7. In pursuance to the aforesaid application dated 21.08.2019, seeking rectification in the Original MAAAR Order No. MAH/AAAR/SS-RJ/26/2018-19 dated 22.03.2019. the MAAAR passed the Order No. MAH/AAAR/SS-R1/26A/2018-19 dated 11.12.2019. rejecting the said application dated 21.08.2019 on the ground that the interpretation of the clause (e) of Section 97(2) of the CGST Act, 2017, put forth by the Applicant, was debatable, and therefore, the allegation of the Applicant in as much as that there was “an error apparent on the face of the record” was not sustainable, and hence, cannot be accepted.
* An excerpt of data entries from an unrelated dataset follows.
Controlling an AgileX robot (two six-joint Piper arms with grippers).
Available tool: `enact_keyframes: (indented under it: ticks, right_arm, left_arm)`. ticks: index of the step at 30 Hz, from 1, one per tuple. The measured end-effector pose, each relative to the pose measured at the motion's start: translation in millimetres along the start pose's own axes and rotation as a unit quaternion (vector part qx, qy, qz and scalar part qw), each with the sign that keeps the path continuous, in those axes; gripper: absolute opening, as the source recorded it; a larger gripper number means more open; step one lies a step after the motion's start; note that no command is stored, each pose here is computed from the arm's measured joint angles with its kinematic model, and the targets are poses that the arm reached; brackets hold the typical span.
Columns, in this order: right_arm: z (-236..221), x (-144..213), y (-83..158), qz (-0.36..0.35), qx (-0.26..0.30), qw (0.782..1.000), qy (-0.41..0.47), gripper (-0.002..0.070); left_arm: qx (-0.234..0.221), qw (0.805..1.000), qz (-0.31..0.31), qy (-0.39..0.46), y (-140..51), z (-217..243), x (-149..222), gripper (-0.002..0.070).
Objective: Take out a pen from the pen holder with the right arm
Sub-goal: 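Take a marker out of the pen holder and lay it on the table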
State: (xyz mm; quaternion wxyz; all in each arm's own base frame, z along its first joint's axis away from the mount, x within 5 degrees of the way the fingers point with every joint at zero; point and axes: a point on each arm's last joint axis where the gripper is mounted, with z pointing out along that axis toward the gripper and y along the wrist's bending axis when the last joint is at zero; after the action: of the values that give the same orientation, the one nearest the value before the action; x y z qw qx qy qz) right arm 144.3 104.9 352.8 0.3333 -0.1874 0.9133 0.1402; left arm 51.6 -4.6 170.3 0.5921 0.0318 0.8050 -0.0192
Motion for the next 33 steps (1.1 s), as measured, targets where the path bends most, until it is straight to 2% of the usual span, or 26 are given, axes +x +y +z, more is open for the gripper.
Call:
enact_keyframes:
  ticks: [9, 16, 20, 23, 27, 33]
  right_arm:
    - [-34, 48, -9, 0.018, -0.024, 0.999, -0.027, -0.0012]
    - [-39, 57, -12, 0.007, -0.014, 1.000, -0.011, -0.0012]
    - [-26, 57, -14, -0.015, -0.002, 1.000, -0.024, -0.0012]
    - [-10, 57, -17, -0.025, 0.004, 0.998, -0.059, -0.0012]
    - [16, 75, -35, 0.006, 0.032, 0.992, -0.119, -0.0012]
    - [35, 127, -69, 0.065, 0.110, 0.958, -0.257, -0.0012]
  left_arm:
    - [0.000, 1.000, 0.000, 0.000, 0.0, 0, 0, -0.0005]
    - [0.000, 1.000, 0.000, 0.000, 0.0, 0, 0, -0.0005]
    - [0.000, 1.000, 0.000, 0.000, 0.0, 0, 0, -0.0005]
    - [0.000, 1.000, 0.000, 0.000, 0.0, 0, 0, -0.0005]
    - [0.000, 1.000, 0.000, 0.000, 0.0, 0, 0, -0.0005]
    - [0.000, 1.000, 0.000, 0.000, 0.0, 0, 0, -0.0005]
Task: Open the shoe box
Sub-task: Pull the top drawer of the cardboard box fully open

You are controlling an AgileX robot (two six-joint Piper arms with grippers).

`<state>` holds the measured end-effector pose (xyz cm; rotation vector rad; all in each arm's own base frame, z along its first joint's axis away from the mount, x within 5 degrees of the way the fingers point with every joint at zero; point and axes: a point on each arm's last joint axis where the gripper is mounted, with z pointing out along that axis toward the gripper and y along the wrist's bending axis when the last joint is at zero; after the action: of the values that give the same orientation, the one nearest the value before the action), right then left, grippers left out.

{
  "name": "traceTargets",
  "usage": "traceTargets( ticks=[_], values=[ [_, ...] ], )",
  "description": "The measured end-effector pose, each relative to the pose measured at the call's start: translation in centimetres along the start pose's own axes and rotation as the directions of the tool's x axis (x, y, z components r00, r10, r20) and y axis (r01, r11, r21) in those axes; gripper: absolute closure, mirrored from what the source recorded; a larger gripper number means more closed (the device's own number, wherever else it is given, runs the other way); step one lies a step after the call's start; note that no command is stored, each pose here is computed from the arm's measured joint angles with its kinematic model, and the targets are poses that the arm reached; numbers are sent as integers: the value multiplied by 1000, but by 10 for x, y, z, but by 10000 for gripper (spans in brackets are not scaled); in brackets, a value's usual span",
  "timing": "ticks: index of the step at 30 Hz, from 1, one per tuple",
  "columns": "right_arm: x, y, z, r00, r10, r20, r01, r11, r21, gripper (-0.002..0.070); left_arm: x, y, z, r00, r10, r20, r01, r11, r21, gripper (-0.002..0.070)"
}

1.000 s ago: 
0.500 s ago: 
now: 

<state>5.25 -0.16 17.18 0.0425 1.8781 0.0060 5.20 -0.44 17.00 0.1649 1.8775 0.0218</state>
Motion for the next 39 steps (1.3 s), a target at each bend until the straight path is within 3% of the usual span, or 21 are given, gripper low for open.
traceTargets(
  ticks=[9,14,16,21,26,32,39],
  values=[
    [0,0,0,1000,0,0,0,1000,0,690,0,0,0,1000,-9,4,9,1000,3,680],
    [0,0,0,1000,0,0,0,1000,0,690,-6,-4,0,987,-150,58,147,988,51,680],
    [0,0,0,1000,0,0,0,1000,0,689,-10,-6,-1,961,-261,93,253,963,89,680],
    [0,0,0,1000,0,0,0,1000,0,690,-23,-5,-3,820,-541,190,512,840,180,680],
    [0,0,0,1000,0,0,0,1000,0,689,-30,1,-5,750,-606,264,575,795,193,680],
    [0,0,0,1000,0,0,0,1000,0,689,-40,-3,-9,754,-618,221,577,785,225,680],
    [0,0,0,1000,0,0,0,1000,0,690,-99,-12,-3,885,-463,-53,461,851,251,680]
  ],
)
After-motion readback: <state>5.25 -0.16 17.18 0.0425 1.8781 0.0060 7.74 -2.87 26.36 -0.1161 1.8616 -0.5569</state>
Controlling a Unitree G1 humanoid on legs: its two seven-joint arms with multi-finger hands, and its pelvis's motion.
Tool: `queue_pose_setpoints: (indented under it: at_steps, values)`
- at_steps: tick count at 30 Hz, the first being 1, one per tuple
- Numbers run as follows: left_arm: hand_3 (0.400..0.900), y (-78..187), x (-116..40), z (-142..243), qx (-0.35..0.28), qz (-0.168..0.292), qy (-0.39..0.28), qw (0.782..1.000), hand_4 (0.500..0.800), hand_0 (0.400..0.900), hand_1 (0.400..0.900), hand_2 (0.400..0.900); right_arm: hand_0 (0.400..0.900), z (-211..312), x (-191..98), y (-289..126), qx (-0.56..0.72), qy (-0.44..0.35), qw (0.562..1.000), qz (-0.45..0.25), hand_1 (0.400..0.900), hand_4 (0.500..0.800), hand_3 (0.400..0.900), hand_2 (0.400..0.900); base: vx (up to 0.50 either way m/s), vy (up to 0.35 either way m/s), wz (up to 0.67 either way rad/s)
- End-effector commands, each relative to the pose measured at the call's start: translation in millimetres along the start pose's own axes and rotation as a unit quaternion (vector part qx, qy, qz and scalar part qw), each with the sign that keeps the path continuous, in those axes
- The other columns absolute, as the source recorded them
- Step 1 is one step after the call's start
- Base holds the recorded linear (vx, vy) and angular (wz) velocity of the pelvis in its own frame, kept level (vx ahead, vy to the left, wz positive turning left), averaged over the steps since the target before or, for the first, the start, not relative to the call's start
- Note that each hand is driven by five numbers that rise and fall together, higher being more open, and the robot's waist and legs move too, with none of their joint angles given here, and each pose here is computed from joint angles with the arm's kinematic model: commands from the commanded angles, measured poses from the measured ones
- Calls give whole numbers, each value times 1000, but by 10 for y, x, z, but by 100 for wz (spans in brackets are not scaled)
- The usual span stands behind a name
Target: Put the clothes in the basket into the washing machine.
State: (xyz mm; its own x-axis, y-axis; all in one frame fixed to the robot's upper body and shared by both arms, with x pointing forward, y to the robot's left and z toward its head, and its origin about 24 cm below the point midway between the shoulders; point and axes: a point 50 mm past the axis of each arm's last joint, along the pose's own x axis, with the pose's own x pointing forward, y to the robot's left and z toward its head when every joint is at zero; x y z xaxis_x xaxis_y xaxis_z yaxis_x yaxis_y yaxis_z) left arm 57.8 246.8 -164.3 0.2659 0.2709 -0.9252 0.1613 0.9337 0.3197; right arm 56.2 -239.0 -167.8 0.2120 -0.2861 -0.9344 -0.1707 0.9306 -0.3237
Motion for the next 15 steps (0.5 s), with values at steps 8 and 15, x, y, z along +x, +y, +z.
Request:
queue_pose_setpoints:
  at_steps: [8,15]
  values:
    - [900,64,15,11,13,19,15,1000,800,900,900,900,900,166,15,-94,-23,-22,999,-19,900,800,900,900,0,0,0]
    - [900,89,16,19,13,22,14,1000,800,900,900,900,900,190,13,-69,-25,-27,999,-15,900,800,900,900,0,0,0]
8. Now, further to the aforesaid Order dated 11.12.2019, the Applicant has filed the present Miscellaneous Application dated 25.09.2020, seeking restoration of his earlier application dated 21.08.2019.
GROUNDS OF APPLICATION
9. The Applicant. in the subject application dated 25.09.2020, has mentioned the following grounds:
(i) That both the Orders, passed by this Honorable Appellate Authority, are rendered as being riot in conformity with the law, having regard to the recent direct decision of the Honorable Kerala High Court in W.P.(C) No..32634 of 2019 M/s. Sutherland Mortgage Services Inc. Vs. The Principal Commissioner, Customs, Central GST and Central Exercise, Kochi, decided on 3rd February 2020, which had put an end to the so called “disputability” as to the true interpretation of Section 97 (2) (e) of the CGST/MGST Act, 2017, by unequivocally pronouncing in paragraph 23 that:
” 23. In the instant case, it is true that the issue relating to determination of place supply as foretasted is not expressly enumerated in any of the clauses as per clauses (a) to (g) of Sec. 97(2) of the CGST Act, but there cannot be any two arguments that the said issue relating to determination of place of supply, which is one of the crucial issues to be determined as to whether or not it fulfils the definition of place of service, would also come within the ambit of the larger of issue of “determination of liability to pay tax on any goods or services or both” as envisaged in clause (e) of Sec. 97(2) of the CGST Act”.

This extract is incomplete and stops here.